The problem:
Transcribe the listing exactly, skipping every picture.

Data extracts:
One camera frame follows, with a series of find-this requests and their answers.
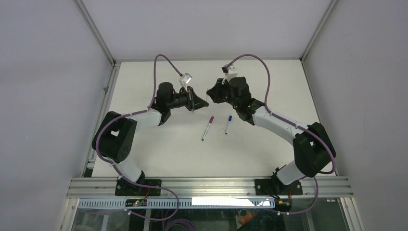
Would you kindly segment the white pen green end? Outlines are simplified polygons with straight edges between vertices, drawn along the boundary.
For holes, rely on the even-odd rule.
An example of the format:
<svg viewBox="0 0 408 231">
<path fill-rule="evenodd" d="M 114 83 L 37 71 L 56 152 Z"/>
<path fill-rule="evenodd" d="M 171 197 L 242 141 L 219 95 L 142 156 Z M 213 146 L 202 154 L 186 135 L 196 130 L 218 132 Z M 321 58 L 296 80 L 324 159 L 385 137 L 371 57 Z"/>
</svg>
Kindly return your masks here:
<svg viewBox="0 0 408 231">
<path fill-rule="evenodd" d="M 205 138 L 206 138 L 206 136 L 207 136 L 207 134 L 209 132 L 210 127 L 211 127 L 211 123 L 208 123 L 208 125 L 207 125 L 207 127 L 206 127 L 206 129 L 205 129 L 205 131 L 204 131 L 204 133 L 202 135 L 201 141 L 205 140 Z"/>
</svg>

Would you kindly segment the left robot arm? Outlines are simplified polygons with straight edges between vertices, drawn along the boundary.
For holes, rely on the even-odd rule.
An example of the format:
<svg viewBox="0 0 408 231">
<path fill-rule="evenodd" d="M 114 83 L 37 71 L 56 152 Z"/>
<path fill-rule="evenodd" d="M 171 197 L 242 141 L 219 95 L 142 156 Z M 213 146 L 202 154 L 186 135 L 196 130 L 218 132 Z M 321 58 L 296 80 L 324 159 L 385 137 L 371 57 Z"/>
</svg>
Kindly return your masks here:
<svg viewBox="0 0 408 231">
<path fill-rule="evenodd" d="M 172 109 L 184 107 L 192 112 L 208 105 L 191 86 L 176 92 L 171 83 L 163 82 L 159 84 L 149 109 L 126 115 L 108 112 L 92 140 L 92 149 L 102 161 L 117 170 L 132 195 L 140 195 L 145 189 L 145 175 L 129 157 L 135 133 L 164 124 Z"/>
</svg>

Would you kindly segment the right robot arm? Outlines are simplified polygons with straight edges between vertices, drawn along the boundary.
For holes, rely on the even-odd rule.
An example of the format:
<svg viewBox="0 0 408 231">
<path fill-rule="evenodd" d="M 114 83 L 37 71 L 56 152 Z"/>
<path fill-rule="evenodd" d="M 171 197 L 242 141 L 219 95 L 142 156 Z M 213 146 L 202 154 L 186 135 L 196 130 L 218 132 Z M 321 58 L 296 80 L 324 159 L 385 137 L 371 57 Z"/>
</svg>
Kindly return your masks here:
<svg viewBox="0 0 408 231">
<path fill-rule="evenodd" d="M 291 183 L 316 176 L 329 163 L 335 167 L 336 153 L 322 124 L 293 122 L 269 111 L 264 102 L 252 97 L 244 77 L 229 81 L 219 78 L 206 94 L 214 103 L 230 104 L 241 120 L 271 131 L 292 145 L 294 160 L 278 168 L 271 177 L 274 193 L 285 194 Z"/>
</svg>

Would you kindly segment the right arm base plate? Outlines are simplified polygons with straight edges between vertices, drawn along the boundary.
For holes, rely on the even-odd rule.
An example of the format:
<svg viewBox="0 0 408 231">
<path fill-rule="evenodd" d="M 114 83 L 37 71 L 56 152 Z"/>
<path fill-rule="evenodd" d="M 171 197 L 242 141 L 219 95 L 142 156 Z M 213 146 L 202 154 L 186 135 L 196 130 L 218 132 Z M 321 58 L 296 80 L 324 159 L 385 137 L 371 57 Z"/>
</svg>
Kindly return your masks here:
<svg viewBox="0 0 408 231">
<path fill-rule="evenodd" d="M 302 185 L 299 180 L 296 180 L 289 185 L 284 185 L 278 179 L 255 179 L 254 184 L 255 194 L 259 196 L 303 195 Z"/>
</svg>

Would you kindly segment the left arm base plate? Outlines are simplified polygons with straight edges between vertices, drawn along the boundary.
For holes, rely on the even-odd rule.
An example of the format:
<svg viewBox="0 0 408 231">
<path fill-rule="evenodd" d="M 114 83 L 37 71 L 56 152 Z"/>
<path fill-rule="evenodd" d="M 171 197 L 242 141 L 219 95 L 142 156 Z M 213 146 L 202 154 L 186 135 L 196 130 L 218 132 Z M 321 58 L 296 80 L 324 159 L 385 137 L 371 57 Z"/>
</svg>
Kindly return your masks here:
<svg viewBox="0 0 408 231">
<path fill-rule="evenodd" d="M 161 189 L 146 188 L 131 184 L 124 179 L 116 181 L 115 196 L 160 196 Z"/>
</svg>

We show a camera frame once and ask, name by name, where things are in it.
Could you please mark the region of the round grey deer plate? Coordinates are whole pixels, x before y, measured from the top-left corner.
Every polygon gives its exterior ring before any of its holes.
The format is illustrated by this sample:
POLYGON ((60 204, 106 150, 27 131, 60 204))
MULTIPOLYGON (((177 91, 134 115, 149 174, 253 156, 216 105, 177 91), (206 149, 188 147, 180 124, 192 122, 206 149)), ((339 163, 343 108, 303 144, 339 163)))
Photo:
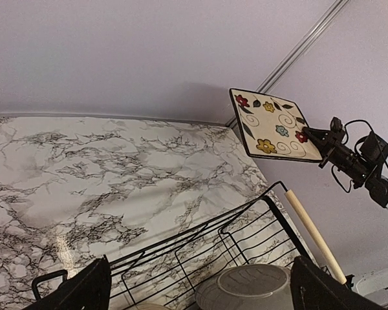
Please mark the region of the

Your solution:
One camera frame follows, with a series of find-this requests and their answers.
Would you kindly segment the white pen green end? Outlines are simplified polygons with straight edges between vertices, drawn along the boundary.
For holes, rely on the even-odd rule.
An example of the format:
<svg viewBox="0 0 408 231">
<path fill-rule="evenodd" d="M 114 83 L 37 71 L 56 152 Z"/>
<path fill-rule="evenodd" d="M 171 197 L 242 141 L 219 95 L 142 156 Z M 213 146 L 202 154 L 186 135 L 196 130 L 218 132 Z M 321 58 L 296 80 L 324 159 L 385 137 L 371 57 Z"/>
</svg>
Kindly return your masks here:
<svg viewBox="0 0 408 231">
<path fill-rule="evenodd" d="M 205 138 L 206 138 L 206 136 L 207 136 L 207 134 L 209 132 L 210 127 L 211 127 L 211 123 L 208 123 L 208 125 L 207 125 L 207 127 L 206 127 L 206 129 L 205 129 L 205 131 L 204 131 L 204 133 L 202 135 L 201 141 L 205 140 Z"/>
</svg>

Would you kindly segment the left robot arm? Outlines are simplified polygons with straight edges between vertices, drawn along the boundary.
For holes, rely on the even-odd rule.
An example of the format:
<svg viewBox="0 0 408 231">
<path fill-rule="evenodd" d="M 114 83 L 37 71 L 56 152 Z"/>
<path fill-rule="evenodd" d="M 171 197 L 242 141 L 219 95 L 142 156 Z M 213 146 L 202 154 L 186 135 L 196 130 L 218 132 Z M 321 58 L 296 80 L 324 159 L 385 137 L 371 57 Z"/>
</svg>
Kindly return your masks here:
<svg viewBox="0 0 408 231">
<path fill-rule="evenodd" d="M 172 109 L 184 107 L 192 112 L 208 105 L 191 86 L 176 92 L 171 83 L 163 82 L 159 84 L 149 109 L 126 115 L 108 112 L 92 140 L 92 149 L 102 161 L 117 170 L 132 195 L 140 195 L 145 189 L 145 175 L 129 157 L 135 133 L 164 124 Z"/>
</svg>

Would you kindly segment the right robot arm? Outlines are simplified polygons with straight edges between vertices, drawn along the boundary.
For holes, rely on the even-odd rule.
An example of the format:
<svg viewBox="0 0 408 231">
<path fill-rule="evenodd" d="M 114 83 L 37 71 L 56 152 Z"/>
<path fill-rule="evenodd" d="M 171 197 L 242 141 L 219 95 L 142 156 Z M 213 146 L 202 154 L 186 135 L 196 130 L 218 132 Z M 321 58 L 296 80 L 324 159 L 385 137 L 371 57 Z"/>
</svg>
Kindly return your masks here:
<svg viewBox="0 0 408 231">
<path fill-rule="evenodd" d="M 291 183 L 316 176 L 329 163 L 335 167 L 336 153 L 322 124 L 293 122 L 269 111 L 264 102 L 252 97 L 244 77 L 229 81 L 219 78 L 206 94 L 214 103 L 230 104 L 241 120 L 271 131 L 292 145 L 294 160 L 278 168 L 271 177 L 274 193 L 285 194 Z"/>
</svg>

Would you kindly segment the right arm base plate? Outlines are simplified polygons with straight edges between vertices, drawn along the boundary.
For holes, rely on the even-odd rule.
An example of the format:
<svg viewBox="0 0 408 231">
<path fill-rule="evenodd" d="M 114 83 L 37 71 L 56 152 Z"/>
<path fill-rule="evenodd" d="M 171 197 L 242 141 L 219 95 L 142 156 Z M 213 146 L 202 154 L 186 135 L 196 130 L 218 132 Z M 321 58 L 296 80 L 324 159 L 385 137 L 371 57 Z"/>
</svg>
Kindly return your masks here:
<svg viewBox="0 0 408 231">
<path fill-rule="evenodd" d="M 302 185 L 299 180 L 296 180 L 289 185 L 284 185 L 278 179 L 255 179 L 254 184 L 255 194 L 259 196 L 303 195 Z"/>
</svg>

Would you kindly segment the left arm base plate? Outlines are simplified polygons with straight edges between vertices, drawn along the boundary.
For holes, rely on the even-odd rule.
An example of the format:
<svg viewBox="0 0 408 231">
<path fill-rule="evenodd" d="M 114 83 L 37 71 L 56 152 Z"/>
<path fill-rule="evenodd" d="M 171 197 L 242 141 L 219 95 L 142 156 Z M 213 146 L 202 154 L 186 135 L 196 130 L 218 132 Z M 321 58 L 296 80 L 324 159 L 385 137 L 371 57 Z"/>
</svg>
Kindly return your masks here:
<svg viewBox="0 0 408 231">
<path fill-rule="evenodd" d="M 161 189 L 146 188 L 131 184 L 124 179 L 116 181 L 115 196 L 160 196 Z"/>
</svg>

We show a camera frame once and ask, name by name, where things are in it.
Could you please mark the region of the round grey deer plate? Coordinates are whole pixels, x before y, measured from the top-left corner.
Every polygon gives its exterior ring before any of its holes.
The format is illustrated by this sample:
POLYGON ((60 204, 106 150, 27 131, 60 204))
MULTIPOLYGON (((177 91, 134 115, 149 174, 253 156, 216 105, 177 91), (206 149, 188 147, 180 124, 192 122, 206 149)), ((339 163, 343 108, 303 144, 339 163)))
Photo:
Please mark the region of the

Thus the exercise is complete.